Buying your first home is a big step. There’s so much to consider and many resources to consult. Don’t worry - we’re here to help!
Check out our top seven tips to give you a boost onto the property ladder and help you save money on your first home.
Tip #1: Take advantage of government contributions and tax credits
Home Buyer’s Plan (HBP)
The Home Buyer’s Plan (HBP)allows first-time buyers to withdraw up to $25,000 from RRSPs to buy or build a home. If you want to increase your down payment, and have been investing in RRSPs, the HBP is a useful tool to consider. The amount you withdraw must be repaid within 15 years, with a set amount required for each year. If the determined amount is not fully paid, it must be added to the buyer’s personal income for that year.
To qualify for HBP, you must be a first-time home buyer and a resident of Canada at the withdrawal time. You can only be considered as a first-time home buyer if you (and your spouse) haven’t owned and lived in a primary residence for at least four years before the date of the RRSP withdrawal.
Home Buyer’s Tax Credit (HBTC)
The Home Buyer’s Tax Credit (HBTC) is a newer, non-refundable tax credit for qualifying home buyers.
Based on the amount of $5,000, the HBTC is calculated by multiplying the lowest personal income tax rate for the year. For example, in 2009 the lowest rate was 15%: $5,000 x 0.15 = $750 so the 2009 HBTC was $750. To qualify for the HBTC, you need to meet the following criteria: you or your spouse have already bought the home, and haven’t owned or lived in a primary residence for at least four years before the date of purchase.
Tip #2: Save, save, save
Continue saving until you have a large enough down payment to avoid CMHC insurance (which is 20% of the value of the property). Saving a little extra for a down payment also means you can live more comfortably and pay a lot less interest in the long run - so it pays to sit on that nest egg.
You will thank yourself when it comes time to making your mortgage payments, when you have an unexpected large cellphone bill come in the mail, or when you want to plan a vacation.
Tip #3: Get professional advice
You’re bound to have a few questions as you go through the home buying process. Which areas are best to buy in? How much can I afford to borrow? What mortgage product is right for my personal situation? You get the idea.
Find a good real estate agent, and mortgage broker and we promise they’ll be your new best friends. These trained professionals are excellent resources to have in your back pocket.
Tip #4: Shop around
Like buying a new car, or even a new pair of shoes, you don’t usually make a purchase without trying out a few options. If you have your heart set on one home but it’s slightly out of reach financially, go see something else. You may find your dream home with a slightly less expensive price tag.
Tip #5: Don’t over extend yourself
Just because you qualify for a certain amount, doesn’t mean you shouldn’t look for a home for less. The maximum limit is a maximum for a reason.
If you won’t be able to live comfortably, look for a house with a slightly cheaper price tag or re-considering the idea of buying until you’ve saved up a bit more. And if you’re a variable rate customer, don’t forget to plan for increased mortgage rates. You may be able to afford the mortgage right now, but what if rates go up by 2% or even 3%? Could you still afford your payments?

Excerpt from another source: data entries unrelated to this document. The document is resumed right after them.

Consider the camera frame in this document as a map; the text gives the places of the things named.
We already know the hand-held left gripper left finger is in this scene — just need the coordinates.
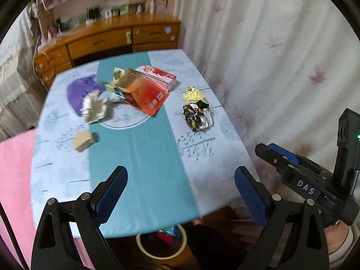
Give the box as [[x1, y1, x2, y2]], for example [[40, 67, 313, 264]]
[[31, 165, 129, 270]]

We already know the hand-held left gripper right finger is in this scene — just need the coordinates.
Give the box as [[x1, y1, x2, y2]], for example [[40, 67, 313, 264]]
[[234, 166, 329, 270]]

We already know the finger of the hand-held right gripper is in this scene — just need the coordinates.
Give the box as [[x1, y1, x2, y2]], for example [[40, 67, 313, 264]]
[[268, 143, 300, 164], [254, 143, 300, 175]]

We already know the small beige cardboard box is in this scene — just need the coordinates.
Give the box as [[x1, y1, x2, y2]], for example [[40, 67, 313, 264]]
[[73, 131, 97, 153]]

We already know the blue bin with yellow rim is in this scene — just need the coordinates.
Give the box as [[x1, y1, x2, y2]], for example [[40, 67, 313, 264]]
[[136, 223, 187, 259]]

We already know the strawberry milk carton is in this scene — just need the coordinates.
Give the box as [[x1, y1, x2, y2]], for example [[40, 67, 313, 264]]
[[135, 65, 178, 92]]

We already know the person's right forearm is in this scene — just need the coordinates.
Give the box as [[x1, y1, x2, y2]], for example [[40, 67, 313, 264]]
[[323, 219, 355, 263]]

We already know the leaf print teal tablecloth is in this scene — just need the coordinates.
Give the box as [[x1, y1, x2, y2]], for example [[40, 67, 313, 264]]
[[29, 49, 252, 238]]

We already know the red folded packet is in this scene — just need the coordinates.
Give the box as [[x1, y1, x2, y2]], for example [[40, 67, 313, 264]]
[[157, 232, 176, 244]]

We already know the black gold crumpled wrapper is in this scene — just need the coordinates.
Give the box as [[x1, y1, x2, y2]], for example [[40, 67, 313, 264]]
[[183, 100, 214, 132]]

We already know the crumpled white paper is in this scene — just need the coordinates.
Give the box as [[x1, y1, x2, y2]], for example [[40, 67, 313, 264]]
[[81, 90, 114, 124]]

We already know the yellow crumpled wrapper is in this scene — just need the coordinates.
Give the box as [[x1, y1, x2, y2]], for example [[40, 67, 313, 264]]
[[183, 87, 207, 103]]

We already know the orange foil pouch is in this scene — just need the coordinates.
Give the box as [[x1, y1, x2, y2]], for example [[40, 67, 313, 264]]
[[117, 69, 171, 116]]

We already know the white leaf print curtain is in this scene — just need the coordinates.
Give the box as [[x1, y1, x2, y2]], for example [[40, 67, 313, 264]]
[[169, 0, 360, 203]]

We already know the purple plastic pouch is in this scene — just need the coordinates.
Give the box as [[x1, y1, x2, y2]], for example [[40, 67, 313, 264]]
[[67, 75, 104, 116]]

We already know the yellow green small carton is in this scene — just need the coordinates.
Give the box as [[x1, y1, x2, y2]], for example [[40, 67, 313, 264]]
[[105, 67, 127, 96]]

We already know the cream lace cover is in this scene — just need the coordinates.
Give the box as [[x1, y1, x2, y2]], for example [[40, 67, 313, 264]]
[[0, 6, 43, 138]]

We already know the wooden desk with hutch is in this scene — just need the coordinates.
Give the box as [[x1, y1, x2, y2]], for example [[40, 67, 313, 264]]
[[34, 0, 182, 82]]

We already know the black photo frame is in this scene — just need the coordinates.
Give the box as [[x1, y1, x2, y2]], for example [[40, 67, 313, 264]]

Tip #6: Get the best mortgage rate
It might be easy to take out a mortgage with your current bank, but it doesn’t mean you’ll wind up with the best rate. Make sure you compare mortgage rates before you choose a lender or broker. This will give you more power to negotiate a better rate, and you may even find a different broker or lender offering a much lower rate. Remember, even a few basis points can make a big difference when it comes paying off a mortgage.
Tip #7: Use the buddy system
Consider buying with a friend. Buying with a friend or co-worker is becoming an increasingly popular trend, especially in the more expensive markets. Look at houses that have full suites on both floors or older multiplex homes.
However, if you choose this route, make sure you have a plan in place if one of you wants to move out or can no longer afford the mortgage payments.